Netanyahu and his defense minister Yoav Gallant say they are not finished in Lebanon. Netanyahu even released a statement warning that Lebanon would turn into a second Gaza Strip if its people did not drive out Hezbollah. It is an egregious warning for several reasons. First, Lebanon is a sovereign country and not an Israeli-occupied territory; For many years, Beirut was known as the “Paris of the Middle East.” Second, since its takeover of large parts of the country in 2002 after Israel abandoned a failed 18-year occupation, Hezbollah has infiltrated many areas of life – politics and social welfare as well as the military. For ordinary people, it is impossible to kick out the bums—at least not without extensive efforts by Arab and Western powers to rebuild the foundations of civil society and democratic government (which Hassan Nasrallah, the leader of Hezbollah, has systematically dismantled). . In recent weeks, Nasrallah and many of his associates and future successors have been killed by Israeli airstrikes. Fighting continues, including deadly battles deep in Lebanon, but Lebanese military leaders must know that Israel has the upper hand. Perhaps they too would be open to a ceasefire if they had the power to enforce one.

There is another interesting fact. Before he was killed, Nasrallah said he would stop firing rockets into Israel if fighting in Gaza stopped. It is possible that his successors and supporters would use his words as a pretext to end a war they do not want to fight – if a ceasefire is actually reached in Gaza.

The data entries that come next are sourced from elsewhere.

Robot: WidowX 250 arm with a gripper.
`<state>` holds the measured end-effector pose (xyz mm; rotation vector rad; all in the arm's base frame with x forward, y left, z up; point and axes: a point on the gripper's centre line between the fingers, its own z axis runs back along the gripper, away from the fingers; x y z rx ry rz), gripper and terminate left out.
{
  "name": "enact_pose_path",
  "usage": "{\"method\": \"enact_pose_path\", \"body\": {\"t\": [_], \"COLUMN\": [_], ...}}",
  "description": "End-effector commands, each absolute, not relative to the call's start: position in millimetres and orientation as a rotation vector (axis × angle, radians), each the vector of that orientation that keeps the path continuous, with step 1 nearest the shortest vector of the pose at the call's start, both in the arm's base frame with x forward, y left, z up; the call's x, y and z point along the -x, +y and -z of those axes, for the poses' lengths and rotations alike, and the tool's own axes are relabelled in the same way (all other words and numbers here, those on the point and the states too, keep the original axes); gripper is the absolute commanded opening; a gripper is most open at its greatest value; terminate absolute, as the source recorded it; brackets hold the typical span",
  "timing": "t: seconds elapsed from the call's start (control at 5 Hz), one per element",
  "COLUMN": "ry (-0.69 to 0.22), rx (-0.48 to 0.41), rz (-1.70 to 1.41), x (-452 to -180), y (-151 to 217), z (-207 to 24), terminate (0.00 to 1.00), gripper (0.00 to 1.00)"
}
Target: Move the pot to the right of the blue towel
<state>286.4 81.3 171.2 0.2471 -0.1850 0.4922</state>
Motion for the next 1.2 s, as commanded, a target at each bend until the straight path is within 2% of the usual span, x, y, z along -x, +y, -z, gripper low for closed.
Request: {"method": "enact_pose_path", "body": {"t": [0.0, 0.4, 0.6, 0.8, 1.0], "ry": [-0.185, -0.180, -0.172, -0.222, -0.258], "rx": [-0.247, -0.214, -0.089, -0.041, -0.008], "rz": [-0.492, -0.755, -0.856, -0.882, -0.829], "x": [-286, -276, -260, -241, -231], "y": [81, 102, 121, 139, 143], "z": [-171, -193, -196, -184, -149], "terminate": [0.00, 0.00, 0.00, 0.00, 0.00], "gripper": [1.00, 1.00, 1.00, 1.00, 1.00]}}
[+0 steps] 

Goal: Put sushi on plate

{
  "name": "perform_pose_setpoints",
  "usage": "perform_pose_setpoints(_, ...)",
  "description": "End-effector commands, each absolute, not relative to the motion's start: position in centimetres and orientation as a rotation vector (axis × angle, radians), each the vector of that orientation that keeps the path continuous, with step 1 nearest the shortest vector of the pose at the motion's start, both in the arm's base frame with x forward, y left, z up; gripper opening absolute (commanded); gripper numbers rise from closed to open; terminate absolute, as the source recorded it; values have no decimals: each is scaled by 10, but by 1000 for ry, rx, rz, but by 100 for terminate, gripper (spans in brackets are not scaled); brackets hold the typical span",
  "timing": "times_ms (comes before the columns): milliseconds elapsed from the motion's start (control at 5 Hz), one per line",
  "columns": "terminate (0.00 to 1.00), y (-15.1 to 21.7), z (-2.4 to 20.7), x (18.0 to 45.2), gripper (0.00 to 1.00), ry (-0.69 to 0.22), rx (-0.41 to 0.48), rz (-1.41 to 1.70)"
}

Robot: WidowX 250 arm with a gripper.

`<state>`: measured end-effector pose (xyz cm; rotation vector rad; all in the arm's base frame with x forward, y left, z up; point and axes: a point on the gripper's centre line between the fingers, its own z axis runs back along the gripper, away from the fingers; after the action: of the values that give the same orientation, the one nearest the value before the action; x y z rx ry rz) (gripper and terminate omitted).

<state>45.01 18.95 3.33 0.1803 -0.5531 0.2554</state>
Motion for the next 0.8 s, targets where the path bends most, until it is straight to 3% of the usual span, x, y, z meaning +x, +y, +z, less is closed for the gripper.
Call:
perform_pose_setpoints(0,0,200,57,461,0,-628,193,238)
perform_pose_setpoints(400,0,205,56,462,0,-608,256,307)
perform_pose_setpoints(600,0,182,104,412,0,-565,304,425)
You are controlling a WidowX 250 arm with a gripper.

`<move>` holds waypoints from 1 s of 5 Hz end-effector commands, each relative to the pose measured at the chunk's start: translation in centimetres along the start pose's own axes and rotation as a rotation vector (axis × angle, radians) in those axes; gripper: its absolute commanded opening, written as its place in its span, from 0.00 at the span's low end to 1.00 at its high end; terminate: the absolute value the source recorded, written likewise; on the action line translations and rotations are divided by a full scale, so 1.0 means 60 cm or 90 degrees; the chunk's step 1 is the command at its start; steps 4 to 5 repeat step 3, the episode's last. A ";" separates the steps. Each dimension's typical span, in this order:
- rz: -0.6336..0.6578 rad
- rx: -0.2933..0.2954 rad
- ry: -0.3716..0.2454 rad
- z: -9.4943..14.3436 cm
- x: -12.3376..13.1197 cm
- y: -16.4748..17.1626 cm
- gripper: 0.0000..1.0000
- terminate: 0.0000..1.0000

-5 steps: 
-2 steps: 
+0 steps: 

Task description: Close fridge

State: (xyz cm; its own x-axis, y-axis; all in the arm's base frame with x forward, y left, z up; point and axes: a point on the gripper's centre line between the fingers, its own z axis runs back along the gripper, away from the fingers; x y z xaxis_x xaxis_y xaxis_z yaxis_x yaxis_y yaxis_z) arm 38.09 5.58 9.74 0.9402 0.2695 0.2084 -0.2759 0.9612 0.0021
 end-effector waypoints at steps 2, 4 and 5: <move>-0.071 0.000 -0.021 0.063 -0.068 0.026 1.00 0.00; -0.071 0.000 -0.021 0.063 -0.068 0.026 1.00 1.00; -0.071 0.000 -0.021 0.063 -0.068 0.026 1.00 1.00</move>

Then there is a risk of a major war between Israel and Iran. Israel has decided to retaliate in some way for Iran’s massive missile attack on Israel earlier this month. Netanyahu and his Cabinet reportedly chose the targets in consultation with President Biden, who has publicly stated he would oppose Israeli attacks on Iran’s nuclear infrastructure and said retaliation should be “proportionate.” Since the Iranian missiles targeted Israeli airfields and intelligence headquarters, these could be the types of Iranian targets that Israel strikes back at, probably with greater success.

Would it then be possible to declare this missile war over – as Israel and Iran did in April when a similar, even more one-sided exchange of fire took place? Iran’s leaders – who arm and support various anti-Israel militias in the region, including Hamas, Hezbollah, Palestinian Islamic Jihad and the Houthis (collectively known as the “Axis of Resistance”) – have also spearheaded the Gaza war, at least rhetorically, to support their growing justify aggression. A ceasefire agreement could also prevent them from escalating a war they would rather not fight.

Of course, a ceasefire and a hostage-for-prisoner exchange would mark only the beginning of a process toward regional stability, including some sort of agreement that allows Israelis and Palestinians to coexist – this process will take years to materialize and could collapse along the way, just as it has collapsed many times over the last half century. But it would be a crucial first step — an end to the deadliest and riskiest war Israel has ever fought in its 76 years. Sinwar’s killing opens the door for all players in the region and their allies to do so Step.